(Beginning of Data for analysis)

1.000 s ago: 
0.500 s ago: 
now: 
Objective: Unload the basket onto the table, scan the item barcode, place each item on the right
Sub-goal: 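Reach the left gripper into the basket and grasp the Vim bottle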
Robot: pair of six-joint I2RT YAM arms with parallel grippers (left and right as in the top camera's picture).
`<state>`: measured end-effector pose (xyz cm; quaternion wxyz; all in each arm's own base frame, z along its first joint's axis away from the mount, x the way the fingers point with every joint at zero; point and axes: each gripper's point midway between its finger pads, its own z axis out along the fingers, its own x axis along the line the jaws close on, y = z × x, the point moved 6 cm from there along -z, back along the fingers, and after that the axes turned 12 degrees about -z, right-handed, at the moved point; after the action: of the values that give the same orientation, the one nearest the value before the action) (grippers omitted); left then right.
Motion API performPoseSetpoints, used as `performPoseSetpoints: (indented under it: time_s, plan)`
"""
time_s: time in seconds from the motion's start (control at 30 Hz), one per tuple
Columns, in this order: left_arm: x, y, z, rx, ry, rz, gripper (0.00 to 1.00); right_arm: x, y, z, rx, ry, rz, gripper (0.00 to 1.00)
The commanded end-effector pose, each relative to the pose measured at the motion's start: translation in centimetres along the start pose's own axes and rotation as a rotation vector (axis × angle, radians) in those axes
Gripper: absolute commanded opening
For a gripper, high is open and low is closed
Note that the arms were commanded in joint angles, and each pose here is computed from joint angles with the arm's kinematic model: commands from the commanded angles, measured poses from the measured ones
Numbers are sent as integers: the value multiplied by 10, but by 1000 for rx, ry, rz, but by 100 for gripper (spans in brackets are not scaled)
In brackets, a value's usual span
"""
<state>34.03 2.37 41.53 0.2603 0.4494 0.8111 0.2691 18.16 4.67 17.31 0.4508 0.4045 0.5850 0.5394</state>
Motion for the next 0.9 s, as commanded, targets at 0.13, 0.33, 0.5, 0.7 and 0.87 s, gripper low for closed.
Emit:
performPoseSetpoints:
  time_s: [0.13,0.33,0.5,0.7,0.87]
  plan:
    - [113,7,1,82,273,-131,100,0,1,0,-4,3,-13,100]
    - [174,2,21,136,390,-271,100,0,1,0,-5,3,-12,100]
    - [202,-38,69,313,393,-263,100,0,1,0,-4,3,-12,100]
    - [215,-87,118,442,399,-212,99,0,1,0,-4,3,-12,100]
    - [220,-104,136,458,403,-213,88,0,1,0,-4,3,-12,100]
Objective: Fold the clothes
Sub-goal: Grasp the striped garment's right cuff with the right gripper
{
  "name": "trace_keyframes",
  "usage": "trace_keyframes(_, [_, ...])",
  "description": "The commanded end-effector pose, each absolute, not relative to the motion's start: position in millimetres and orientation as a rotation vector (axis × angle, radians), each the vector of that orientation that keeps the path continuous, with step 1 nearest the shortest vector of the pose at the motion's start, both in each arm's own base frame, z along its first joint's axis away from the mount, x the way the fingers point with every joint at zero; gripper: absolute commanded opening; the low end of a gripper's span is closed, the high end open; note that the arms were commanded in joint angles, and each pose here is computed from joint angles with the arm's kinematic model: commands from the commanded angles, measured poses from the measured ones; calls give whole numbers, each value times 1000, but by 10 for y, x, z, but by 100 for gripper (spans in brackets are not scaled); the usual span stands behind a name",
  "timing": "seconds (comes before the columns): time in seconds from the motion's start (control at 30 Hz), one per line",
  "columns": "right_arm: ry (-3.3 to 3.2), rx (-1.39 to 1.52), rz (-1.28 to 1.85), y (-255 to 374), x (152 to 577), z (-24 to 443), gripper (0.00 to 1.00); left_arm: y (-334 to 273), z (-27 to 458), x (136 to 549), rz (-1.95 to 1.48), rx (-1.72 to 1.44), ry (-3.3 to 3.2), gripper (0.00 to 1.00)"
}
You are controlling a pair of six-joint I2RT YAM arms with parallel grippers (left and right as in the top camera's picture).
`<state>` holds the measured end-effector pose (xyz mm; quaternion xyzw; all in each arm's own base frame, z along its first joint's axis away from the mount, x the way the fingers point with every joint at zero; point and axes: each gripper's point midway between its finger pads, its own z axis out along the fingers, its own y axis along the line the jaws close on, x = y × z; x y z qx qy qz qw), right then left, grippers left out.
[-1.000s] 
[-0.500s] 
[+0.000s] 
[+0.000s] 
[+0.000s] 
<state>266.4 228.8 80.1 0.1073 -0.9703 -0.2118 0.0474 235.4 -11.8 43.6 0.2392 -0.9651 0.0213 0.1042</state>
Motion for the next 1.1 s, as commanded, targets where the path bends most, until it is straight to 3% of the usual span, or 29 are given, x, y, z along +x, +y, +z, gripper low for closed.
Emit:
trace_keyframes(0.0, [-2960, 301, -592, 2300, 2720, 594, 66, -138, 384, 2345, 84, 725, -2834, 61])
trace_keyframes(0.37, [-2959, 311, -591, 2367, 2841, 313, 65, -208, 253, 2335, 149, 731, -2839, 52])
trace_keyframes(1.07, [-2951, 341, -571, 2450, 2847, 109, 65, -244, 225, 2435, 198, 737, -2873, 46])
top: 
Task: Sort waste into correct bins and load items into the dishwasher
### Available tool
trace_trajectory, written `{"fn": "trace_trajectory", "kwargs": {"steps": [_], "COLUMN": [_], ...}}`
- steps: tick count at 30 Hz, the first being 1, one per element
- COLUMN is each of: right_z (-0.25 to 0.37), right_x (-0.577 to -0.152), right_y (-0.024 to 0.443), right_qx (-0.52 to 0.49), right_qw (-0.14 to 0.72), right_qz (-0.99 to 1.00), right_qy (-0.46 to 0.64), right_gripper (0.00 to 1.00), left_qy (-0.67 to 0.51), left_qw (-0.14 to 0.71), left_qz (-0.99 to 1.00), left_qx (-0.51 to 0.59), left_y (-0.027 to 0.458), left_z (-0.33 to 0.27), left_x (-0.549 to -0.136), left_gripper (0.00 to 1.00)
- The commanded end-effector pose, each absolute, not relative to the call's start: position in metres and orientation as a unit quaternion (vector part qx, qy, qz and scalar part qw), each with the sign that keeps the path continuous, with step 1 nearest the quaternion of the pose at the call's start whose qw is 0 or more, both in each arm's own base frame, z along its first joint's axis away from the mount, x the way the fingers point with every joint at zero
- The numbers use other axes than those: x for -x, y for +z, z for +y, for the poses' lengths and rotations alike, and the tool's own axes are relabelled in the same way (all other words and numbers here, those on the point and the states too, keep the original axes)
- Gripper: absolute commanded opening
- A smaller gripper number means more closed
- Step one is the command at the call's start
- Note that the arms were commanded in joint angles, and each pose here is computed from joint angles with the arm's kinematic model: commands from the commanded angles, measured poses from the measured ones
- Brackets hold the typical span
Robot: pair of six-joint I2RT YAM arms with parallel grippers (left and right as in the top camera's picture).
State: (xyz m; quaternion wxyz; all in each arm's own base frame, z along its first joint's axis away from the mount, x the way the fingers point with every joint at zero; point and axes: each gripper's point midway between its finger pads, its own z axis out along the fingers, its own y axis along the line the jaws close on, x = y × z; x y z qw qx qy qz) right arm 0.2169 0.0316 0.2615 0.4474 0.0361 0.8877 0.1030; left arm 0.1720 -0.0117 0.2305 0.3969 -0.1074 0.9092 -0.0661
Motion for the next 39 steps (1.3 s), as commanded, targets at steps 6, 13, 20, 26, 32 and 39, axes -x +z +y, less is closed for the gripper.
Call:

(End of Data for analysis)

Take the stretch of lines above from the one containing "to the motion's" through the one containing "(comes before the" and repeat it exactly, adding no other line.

  "description": "The commanded end-effector pose, each absolute, not relative to the motion's start: position in millimetres and orientation as a rotation vector (axis × angle, radians), each the vector of that orientation that keeps the path continuous, with step 1 nearest the shortest vector of the pose at the motion's start, both in each arm's own base frame, z along its first joint's axis away from the mount, x the way the fingers point with every joint at zero; gripper: absolute commanded opening; the low end of a gripper's span is closed, the high end open; note that the arms were commanded in joint angles, and each pose here is computed from joint angles with the arm's kinematic model: commands from the commanded angles, measured poses from the measured ones; calls give whole numbers, each value times 1000, but by 10 for y, x, z, but by 100 for gripper (spans in brackets are not scaled); the usual span stands behind a name",
  "timing": "seconds (comes before the columns): time in seconds from the motion's start (control at 30 Hz), one per line",

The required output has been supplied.